» **ACTIVITY**
Scan the entries for the word "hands" and report how many lines contain it, as a number with no other words.

(RECORDS PROVIDED Opens)

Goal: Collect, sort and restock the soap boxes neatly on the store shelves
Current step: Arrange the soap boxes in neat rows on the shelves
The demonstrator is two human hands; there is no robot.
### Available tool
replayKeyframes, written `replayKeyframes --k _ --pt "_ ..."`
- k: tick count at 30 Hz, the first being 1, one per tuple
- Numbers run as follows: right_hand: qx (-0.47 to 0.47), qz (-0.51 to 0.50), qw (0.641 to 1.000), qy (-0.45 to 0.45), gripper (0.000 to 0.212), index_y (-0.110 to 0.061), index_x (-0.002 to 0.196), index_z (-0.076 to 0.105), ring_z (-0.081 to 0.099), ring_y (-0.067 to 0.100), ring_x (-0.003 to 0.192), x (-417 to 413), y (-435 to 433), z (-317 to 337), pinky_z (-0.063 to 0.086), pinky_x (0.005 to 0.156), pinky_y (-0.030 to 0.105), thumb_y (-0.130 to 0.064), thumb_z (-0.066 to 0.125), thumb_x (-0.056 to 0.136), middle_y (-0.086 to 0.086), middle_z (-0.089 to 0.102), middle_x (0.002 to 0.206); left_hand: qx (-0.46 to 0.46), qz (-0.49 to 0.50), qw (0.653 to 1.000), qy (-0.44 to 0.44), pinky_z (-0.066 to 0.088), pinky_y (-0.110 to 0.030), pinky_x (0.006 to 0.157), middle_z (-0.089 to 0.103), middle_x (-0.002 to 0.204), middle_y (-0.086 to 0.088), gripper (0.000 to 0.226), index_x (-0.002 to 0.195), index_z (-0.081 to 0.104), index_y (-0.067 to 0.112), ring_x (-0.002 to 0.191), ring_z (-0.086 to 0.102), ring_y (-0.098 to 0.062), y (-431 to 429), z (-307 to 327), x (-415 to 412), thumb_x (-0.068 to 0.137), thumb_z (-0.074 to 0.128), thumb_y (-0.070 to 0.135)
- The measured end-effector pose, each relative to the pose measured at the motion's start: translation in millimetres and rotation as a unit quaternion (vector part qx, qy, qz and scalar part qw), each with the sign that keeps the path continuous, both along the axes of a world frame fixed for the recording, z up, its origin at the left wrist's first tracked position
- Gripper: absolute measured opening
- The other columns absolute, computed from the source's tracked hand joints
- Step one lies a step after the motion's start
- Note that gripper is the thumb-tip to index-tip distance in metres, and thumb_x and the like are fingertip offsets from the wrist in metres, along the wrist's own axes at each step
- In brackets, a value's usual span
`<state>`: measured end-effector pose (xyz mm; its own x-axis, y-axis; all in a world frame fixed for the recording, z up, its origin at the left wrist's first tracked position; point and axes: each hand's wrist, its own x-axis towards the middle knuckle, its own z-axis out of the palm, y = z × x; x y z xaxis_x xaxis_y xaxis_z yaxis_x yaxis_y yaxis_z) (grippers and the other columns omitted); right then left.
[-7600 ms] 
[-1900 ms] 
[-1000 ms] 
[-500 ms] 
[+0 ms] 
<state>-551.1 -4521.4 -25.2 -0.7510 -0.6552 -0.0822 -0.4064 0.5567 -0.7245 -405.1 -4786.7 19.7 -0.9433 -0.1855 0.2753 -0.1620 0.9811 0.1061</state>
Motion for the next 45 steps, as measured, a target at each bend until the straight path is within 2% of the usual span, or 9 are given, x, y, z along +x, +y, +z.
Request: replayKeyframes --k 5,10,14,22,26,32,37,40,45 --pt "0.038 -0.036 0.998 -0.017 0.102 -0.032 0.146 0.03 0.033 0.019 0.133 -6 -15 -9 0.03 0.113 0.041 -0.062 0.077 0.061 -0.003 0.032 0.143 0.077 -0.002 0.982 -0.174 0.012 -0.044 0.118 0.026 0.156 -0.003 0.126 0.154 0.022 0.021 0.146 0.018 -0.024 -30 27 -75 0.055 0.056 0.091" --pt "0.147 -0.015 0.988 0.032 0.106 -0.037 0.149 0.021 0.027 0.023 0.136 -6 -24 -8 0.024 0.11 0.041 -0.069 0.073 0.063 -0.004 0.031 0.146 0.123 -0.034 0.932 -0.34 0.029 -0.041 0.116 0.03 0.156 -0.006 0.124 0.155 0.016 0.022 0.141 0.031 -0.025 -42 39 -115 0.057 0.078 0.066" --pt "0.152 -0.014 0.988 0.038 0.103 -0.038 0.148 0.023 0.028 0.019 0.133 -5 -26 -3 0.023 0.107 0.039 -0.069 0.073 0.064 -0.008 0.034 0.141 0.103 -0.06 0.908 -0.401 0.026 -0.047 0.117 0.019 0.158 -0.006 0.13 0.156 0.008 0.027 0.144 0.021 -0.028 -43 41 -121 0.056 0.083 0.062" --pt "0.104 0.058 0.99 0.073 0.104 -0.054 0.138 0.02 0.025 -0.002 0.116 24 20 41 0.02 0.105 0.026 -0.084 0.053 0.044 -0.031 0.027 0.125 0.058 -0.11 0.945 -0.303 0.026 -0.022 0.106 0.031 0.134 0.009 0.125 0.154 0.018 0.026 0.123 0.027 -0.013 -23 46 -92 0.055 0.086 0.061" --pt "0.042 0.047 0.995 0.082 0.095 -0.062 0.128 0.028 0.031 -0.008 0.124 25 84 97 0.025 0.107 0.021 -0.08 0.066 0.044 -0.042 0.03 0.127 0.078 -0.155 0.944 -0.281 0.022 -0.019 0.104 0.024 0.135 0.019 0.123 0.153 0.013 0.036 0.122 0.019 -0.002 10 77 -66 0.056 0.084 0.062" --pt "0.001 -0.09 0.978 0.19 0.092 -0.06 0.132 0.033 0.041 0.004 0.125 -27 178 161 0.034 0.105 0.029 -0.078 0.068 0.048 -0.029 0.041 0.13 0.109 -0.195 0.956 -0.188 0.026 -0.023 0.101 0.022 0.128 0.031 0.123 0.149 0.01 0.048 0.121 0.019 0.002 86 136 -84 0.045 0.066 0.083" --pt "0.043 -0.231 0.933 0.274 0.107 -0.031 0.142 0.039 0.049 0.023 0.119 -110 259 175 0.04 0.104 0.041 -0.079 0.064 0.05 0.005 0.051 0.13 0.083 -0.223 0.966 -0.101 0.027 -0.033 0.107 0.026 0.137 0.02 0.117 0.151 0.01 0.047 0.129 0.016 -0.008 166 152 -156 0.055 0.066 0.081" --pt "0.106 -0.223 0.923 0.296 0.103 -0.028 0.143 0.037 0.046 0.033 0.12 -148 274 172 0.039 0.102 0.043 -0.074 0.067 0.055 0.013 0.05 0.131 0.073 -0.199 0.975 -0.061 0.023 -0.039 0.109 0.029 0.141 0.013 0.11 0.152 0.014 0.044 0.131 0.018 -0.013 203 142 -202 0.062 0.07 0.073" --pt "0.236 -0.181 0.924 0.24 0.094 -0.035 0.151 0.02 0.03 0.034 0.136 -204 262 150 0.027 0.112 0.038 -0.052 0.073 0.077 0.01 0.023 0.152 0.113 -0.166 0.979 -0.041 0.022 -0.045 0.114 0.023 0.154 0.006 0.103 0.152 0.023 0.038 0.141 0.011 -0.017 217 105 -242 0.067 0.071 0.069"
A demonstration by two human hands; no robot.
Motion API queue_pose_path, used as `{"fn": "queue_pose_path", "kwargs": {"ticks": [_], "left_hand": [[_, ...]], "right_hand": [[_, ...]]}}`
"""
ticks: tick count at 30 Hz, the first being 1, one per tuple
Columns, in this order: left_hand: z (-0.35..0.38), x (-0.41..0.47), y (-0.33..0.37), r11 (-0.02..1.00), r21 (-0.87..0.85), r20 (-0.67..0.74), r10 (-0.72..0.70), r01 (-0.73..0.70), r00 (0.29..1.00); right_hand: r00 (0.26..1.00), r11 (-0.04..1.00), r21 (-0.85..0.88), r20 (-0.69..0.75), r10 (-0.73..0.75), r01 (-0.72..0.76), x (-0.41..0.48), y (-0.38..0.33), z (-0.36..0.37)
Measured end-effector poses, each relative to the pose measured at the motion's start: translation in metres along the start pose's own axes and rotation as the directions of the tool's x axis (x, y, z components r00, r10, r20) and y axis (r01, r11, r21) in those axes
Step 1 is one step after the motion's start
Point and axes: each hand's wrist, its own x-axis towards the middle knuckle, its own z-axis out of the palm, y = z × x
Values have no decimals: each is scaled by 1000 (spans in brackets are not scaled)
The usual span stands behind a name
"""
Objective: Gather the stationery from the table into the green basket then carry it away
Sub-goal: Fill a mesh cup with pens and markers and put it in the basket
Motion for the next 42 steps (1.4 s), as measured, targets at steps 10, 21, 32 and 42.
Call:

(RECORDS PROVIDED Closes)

» **ANSWER TO THE PROBLEM**
2